=== Source data ===

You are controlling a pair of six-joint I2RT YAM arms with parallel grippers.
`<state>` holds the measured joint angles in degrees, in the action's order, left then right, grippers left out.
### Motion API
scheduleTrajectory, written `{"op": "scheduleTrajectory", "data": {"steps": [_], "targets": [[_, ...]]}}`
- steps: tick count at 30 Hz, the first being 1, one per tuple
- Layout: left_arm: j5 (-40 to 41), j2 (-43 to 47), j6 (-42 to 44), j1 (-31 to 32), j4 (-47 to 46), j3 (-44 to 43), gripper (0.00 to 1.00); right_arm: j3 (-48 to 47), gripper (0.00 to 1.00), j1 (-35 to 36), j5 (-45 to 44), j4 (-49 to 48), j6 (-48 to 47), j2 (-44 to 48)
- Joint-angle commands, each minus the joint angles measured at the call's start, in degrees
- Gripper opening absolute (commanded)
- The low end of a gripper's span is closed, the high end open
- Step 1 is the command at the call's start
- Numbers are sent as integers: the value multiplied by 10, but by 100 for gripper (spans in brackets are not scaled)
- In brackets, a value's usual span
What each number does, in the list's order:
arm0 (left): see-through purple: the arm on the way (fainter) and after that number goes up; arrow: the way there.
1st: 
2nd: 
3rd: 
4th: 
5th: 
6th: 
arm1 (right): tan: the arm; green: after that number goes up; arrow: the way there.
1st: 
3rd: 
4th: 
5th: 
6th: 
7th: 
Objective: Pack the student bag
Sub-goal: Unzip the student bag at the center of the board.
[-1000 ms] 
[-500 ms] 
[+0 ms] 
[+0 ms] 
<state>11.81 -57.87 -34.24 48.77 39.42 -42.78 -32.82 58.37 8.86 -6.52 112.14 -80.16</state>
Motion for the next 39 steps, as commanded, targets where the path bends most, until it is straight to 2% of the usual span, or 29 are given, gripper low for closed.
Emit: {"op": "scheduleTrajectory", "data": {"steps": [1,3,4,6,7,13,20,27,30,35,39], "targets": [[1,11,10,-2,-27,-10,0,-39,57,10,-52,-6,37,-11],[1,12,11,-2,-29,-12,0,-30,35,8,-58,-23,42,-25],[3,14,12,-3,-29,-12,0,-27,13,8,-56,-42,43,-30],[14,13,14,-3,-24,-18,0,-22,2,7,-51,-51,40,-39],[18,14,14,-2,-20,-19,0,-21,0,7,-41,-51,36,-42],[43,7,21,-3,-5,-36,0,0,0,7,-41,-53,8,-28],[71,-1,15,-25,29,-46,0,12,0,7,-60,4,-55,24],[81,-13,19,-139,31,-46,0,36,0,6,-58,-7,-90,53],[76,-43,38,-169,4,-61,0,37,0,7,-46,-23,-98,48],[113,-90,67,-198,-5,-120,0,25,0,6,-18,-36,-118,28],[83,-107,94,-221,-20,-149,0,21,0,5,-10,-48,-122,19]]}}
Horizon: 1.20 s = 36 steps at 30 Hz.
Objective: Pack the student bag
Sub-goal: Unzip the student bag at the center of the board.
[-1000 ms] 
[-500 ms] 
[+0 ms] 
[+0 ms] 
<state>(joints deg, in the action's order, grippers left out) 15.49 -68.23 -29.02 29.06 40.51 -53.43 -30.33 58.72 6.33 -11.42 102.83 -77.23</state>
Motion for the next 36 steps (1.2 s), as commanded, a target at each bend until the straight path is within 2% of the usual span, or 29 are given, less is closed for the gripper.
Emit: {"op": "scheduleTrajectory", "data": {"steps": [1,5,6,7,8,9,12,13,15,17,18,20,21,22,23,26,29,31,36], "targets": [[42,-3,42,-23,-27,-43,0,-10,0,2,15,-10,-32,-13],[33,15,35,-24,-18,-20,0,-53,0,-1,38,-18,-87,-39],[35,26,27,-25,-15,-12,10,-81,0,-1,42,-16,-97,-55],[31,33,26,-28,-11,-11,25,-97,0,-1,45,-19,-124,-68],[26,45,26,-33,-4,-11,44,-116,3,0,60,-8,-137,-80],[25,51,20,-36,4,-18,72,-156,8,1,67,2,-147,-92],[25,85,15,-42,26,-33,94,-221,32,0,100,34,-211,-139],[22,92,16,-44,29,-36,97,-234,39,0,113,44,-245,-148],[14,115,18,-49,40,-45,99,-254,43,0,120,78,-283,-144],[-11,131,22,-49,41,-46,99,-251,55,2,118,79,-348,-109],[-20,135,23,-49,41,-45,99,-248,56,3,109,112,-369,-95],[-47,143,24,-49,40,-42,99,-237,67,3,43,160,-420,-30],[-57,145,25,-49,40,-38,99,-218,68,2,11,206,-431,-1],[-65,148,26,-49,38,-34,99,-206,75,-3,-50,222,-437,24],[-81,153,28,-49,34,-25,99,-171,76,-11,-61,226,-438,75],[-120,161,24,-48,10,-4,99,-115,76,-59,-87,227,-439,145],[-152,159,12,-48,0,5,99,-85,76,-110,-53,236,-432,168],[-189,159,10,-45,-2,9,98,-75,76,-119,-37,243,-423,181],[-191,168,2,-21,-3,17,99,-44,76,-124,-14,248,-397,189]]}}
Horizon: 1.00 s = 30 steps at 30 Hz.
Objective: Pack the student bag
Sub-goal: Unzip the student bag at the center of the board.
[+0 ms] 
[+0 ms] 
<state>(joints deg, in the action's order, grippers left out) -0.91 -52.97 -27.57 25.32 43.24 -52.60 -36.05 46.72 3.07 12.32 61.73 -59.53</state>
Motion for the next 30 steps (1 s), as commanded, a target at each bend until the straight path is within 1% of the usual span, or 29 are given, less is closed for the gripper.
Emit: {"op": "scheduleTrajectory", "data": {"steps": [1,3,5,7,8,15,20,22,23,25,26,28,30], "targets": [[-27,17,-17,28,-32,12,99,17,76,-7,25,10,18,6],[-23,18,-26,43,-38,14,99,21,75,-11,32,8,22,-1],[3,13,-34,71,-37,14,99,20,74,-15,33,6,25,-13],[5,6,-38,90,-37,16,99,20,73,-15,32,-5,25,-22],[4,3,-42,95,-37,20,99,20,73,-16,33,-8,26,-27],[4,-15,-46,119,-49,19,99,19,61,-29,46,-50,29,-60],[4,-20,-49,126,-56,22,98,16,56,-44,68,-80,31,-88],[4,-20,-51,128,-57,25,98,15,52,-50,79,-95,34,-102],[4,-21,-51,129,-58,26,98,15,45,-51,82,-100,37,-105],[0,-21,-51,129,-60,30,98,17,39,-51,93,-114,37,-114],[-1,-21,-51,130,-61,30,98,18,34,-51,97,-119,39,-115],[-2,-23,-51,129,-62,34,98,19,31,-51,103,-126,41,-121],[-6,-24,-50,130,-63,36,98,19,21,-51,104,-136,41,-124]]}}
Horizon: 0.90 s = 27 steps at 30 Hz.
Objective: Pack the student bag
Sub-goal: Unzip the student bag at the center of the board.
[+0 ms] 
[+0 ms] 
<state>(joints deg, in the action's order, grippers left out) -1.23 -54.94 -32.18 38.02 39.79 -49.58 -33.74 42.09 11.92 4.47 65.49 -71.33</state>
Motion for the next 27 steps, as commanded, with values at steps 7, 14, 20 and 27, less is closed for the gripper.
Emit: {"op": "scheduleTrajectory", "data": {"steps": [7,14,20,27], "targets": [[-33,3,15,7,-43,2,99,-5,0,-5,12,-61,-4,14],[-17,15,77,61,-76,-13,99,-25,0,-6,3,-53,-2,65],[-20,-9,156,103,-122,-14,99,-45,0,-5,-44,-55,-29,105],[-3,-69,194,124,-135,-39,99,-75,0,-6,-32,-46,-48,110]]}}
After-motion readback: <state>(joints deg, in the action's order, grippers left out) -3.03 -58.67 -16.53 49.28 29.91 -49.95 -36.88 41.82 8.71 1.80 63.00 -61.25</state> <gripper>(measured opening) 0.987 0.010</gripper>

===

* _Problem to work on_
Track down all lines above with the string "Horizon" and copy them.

* _Exercise answer_
Horizon: 1.20 s = 36 steps at 30 Hz.
Horizon: 1.00 s = 30 steps at 30 Hz.
Horizon: 0.90 s = 27 steps at 30 Hz.

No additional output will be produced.